Your answer must be every line of the data that contains "direction".

Records contained in a dataset:
.....

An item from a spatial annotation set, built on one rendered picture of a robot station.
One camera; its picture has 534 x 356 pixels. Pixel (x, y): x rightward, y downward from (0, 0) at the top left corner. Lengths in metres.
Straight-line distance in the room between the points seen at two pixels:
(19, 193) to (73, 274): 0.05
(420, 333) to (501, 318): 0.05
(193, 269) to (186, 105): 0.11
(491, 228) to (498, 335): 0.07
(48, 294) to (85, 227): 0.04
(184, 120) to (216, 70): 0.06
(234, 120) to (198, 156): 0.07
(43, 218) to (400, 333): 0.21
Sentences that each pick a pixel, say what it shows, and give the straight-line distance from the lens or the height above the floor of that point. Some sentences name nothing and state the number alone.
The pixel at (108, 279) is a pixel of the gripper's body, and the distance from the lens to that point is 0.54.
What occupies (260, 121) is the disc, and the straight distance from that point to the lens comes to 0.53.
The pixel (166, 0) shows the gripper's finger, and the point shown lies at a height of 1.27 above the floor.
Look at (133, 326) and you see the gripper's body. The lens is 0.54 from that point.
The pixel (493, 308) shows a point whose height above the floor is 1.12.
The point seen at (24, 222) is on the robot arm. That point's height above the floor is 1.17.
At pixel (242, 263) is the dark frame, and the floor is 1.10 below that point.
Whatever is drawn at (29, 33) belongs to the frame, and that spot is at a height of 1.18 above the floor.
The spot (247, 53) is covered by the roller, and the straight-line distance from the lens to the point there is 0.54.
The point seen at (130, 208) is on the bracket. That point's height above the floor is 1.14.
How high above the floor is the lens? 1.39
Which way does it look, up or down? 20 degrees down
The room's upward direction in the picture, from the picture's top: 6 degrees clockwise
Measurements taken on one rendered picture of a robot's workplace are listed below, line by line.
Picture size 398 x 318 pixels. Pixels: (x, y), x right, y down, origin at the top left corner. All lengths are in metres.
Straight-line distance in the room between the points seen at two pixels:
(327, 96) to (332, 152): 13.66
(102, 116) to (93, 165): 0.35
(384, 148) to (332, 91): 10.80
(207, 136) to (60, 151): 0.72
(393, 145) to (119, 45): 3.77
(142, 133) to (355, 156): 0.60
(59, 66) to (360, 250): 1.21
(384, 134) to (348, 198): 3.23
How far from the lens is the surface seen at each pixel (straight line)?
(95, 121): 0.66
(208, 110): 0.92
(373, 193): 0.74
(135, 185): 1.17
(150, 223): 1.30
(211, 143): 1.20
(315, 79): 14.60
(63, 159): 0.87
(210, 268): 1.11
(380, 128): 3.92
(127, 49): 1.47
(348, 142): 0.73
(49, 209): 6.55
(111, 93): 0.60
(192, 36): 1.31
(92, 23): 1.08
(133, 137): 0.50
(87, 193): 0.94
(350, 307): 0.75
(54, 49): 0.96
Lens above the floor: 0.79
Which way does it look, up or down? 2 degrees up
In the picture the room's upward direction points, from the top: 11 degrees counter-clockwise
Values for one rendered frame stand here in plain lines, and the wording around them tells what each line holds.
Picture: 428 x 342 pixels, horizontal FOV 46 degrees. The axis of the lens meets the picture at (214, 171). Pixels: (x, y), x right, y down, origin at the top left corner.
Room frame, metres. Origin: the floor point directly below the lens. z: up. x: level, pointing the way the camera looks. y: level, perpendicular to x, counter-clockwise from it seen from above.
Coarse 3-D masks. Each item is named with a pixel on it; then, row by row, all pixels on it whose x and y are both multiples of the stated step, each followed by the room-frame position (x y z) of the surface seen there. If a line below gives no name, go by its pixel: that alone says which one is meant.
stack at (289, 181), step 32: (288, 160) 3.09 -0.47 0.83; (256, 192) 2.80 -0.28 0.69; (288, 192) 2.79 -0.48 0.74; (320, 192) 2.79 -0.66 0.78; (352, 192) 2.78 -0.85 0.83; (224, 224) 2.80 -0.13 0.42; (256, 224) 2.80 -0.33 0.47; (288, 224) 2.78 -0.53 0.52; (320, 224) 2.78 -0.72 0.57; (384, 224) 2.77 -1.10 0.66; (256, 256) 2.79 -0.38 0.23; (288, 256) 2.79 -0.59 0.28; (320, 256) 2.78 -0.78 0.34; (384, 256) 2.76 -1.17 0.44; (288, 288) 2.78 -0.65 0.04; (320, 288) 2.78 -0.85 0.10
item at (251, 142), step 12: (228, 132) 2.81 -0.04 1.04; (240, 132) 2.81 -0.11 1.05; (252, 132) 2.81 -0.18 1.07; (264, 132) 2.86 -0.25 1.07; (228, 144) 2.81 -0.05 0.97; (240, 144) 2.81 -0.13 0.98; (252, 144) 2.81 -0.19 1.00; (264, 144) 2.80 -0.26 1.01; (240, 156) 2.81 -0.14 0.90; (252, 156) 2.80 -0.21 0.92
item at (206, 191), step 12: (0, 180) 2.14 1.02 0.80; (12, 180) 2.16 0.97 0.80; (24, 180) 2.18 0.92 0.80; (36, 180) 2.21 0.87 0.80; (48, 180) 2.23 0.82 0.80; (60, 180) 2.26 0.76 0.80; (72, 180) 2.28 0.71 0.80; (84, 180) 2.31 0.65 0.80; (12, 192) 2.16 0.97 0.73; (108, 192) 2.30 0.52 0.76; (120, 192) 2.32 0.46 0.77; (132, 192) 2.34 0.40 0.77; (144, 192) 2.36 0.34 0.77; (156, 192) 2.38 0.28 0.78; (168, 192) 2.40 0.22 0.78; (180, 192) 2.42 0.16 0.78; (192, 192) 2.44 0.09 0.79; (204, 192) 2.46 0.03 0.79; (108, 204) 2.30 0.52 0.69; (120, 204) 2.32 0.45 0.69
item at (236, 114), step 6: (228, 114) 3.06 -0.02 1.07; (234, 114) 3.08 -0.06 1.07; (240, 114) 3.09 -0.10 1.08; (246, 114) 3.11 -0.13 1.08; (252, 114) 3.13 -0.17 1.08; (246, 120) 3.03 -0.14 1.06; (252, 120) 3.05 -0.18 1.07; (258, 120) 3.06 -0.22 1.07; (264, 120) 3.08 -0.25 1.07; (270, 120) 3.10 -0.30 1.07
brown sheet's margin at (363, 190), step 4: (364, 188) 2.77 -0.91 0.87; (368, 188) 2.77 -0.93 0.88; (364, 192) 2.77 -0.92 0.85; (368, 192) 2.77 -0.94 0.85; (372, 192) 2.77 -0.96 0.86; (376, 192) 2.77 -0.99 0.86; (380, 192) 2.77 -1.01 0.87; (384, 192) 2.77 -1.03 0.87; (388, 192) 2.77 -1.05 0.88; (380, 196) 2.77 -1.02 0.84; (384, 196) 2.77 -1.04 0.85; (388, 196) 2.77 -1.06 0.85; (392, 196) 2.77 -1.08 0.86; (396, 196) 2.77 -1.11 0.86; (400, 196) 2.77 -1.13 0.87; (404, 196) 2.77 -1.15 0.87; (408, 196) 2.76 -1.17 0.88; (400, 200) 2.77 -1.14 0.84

.....

PROBLEM SOLUTION:
The room's upward direction in the picture, from the picture's top: 6 degrees clockwise
In the picture the room's upward direction points, from the top: 11 degrees counter-clockwise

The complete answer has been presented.